▶ _Work request_: All lines from the one containing "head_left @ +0" through the final line of the listing below are to be retyped exactly; nothing else goes in the result.

▶ _Stored data_:
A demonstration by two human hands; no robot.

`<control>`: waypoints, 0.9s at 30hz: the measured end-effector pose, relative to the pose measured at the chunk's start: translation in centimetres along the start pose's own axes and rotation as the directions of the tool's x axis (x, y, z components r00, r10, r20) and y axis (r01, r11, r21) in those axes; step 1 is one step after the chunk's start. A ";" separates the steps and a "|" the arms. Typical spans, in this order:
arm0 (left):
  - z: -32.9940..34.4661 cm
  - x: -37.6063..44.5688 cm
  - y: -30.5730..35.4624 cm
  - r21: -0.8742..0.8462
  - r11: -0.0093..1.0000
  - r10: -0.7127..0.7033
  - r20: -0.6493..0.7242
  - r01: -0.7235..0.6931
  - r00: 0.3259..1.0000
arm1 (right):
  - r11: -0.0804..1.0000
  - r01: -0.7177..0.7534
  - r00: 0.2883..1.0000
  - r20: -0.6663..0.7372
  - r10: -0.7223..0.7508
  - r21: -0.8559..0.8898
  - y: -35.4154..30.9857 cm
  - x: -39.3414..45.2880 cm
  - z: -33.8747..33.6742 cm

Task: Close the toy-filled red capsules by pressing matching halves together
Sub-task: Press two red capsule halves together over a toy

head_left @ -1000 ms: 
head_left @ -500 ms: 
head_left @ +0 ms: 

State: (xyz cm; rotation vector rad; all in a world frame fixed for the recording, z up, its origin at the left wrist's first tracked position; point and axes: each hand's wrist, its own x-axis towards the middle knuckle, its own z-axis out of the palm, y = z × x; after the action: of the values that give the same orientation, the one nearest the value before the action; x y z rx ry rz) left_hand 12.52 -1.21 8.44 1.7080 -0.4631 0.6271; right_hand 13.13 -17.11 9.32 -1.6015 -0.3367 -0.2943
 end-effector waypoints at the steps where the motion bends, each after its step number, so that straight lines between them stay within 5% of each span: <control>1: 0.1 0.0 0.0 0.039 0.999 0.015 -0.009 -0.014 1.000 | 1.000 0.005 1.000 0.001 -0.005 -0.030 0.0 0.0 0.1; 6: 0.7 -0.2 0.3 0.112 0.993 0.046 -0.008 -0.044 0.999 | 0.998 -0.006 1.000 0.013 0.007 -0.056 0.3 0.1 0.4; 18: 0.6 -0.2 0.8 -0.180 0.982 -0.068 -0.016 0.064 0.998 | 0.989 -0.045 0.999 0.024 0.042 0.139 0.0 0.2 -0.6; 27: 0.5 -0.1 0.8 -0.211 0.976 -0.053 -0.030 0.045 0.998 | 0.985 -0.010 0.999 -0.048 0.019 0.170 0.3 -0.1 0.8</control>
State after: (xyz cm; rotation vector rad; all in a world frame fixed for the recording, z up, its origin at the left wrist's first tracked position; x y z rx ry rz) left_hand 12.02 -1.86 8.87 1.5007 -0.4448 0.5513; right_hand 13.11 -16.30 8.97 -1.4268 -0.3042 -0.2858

▶ _Solution_:
head_left @ +0 ms: 

State: (xyz cm; rotation vector rad; all in a world frame fixed for the recording, z up, its origin at the left wrist's first tracked position; point and axes: each hand's wrist, its own x-axis towards the middle knuckle, its own z-axis out of the palm, y = z × x; after the action: of the values that give the same orientation, the one nearest the value before the action; x y z rx ry rz) left_hand 12.52 -1.21 8.44 1.7080 -0.4631 0.6271; right_hand 13.13 -17.11 9.32 -1.6015 -0.3367 -0.2943
 end-effector waypoints at the steps where the motion bends, each after its step number, so that straight lines between them stay within 5% of each span: <control>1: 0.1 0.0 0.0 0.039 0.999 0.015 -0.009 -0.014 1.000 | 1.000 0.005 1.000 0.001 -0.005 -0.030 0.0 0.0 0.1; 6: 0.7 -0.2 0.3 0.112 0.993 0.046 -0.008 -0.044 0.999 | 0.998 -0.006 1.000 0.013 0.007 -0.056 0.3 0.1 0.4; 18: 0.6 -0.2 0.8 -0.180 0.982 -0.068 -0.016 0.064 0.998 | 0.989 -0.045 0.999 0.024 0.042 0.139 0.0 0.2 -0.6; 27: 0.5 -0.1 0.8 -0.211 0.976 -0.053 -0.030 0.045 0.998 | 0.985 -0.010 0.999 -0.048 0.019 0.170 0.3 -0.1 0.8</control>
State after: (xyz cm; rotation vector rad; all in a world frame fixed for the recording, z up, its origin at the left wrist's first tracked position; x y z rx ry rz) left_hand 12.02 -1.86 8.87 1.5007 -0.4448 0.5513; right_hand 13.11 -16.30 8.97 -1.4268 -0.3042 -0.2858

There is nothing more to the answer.